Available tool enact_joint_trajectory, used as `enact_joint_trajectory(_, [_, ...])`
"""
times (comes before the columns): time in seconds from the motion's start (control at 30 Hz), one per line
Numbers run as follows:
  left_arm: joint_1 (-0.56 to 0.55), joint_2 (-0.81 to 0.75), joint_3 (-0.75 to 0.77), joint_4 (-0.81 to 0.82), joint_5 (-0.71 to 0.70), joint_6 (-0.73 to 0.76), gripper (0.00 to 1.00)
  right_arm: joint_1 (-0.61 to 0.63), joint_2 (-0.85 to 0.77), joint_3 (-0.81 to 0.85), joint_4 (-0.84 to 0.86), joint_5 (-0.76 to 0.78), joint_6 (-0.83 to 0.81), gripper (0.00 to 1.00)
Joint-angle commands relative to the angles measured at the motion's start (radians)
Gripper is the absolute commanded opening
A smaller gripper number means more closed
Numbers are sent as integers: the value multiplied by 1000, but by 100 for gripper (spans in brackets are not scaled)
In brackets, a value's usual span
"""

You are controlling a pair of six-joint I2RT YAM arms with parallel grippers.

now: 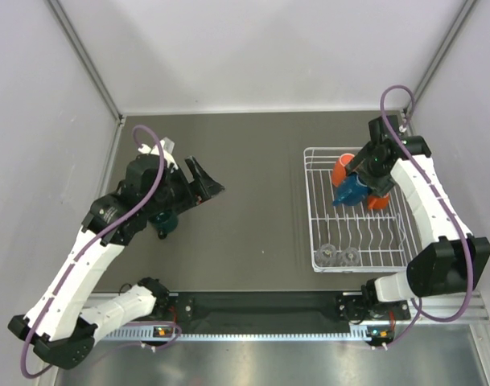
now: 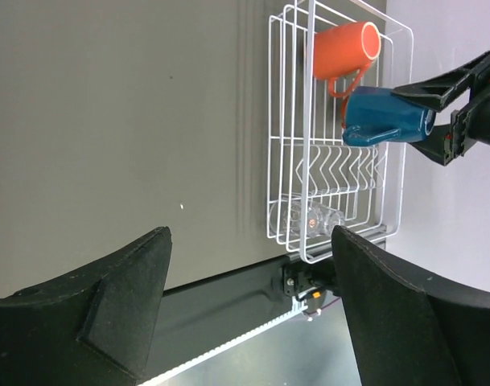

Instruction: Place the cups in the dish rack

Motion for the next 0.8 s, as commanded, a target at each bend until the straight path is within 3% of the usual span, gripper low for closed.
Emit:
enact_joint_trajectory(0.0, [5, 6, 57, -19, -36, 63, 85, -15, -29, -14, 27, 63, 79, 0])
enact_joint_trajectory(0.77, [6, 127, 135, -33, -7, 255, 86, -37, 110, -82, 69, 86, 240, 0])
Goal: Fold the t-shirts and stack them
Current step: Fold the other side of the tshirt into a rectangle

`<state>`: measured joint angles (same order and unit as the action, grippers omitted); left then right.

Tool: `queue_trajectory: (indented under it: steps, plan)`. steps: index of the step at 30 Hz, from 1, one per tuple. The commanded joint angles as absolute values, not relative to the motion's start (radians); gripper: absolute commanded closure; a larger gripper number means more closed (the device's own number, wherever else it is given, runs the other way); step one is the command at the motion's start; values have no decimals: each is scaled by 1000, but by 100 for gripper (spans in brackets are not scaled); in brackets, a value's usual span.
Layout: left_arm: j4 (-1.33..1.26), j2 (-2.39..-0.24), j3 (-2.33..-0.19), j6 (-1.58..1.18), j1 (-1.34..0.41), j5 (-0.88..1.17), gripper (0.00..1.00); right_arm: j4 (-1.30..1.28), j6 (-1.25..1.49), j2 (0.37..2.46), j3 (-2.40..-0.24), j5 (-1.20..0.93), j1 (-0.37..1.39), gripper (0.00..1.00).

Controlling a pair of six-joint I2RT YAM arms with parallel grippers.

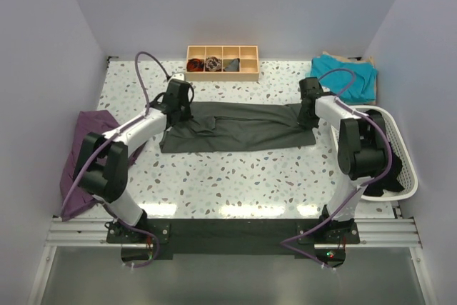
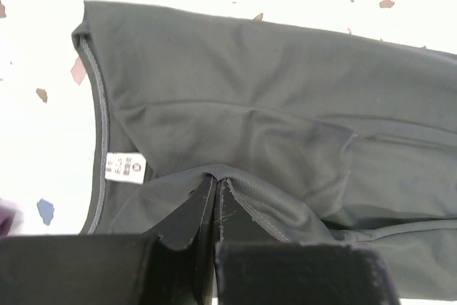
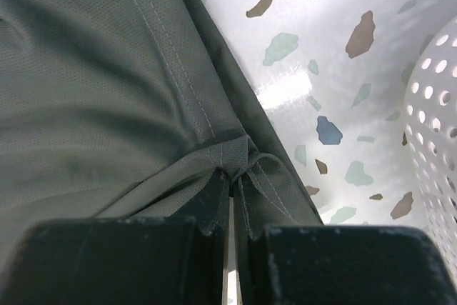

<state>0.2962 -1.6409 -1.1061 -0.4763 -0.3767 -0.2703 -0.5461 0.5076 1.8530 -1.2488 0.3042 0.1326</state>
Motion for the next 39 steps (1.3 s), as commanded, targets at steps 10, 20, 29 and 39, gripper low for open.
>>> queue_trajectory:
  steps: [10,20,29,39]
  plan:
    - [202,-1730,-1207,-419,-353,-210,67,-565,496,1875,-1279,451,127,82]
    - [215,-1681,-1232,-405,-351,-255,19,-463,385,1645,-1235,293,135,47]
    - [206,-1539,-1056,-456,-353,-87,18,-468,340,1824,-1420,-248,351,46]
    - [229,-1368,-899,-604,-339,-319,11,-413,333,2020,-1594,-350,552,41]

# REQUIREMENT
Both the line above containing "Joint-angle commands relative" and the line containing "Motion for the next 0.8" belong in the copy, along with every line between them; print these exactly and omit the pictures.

# ANSWER AREA
Joint-angle commands relative to the angles measured at the motion's start (radians)
Gripper is the absolute commanded opening
A smaller gripper number means more closed
Numbers are sent as integers: the value multiplied by 1000, but by 100 for gripper (spans in brackets are not scaled)
In brackets, a value's usual span
"""

You are controlling a pair of six-joint I2RT YAM arms with parallel grippers.

now: 
now: 

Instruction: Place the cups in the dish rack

Motion for the next 0.8 s, as commanded, a target at each bend until the straight path is within 3% of the usual span, gripper low for closed.

What the answer needed to say has been said.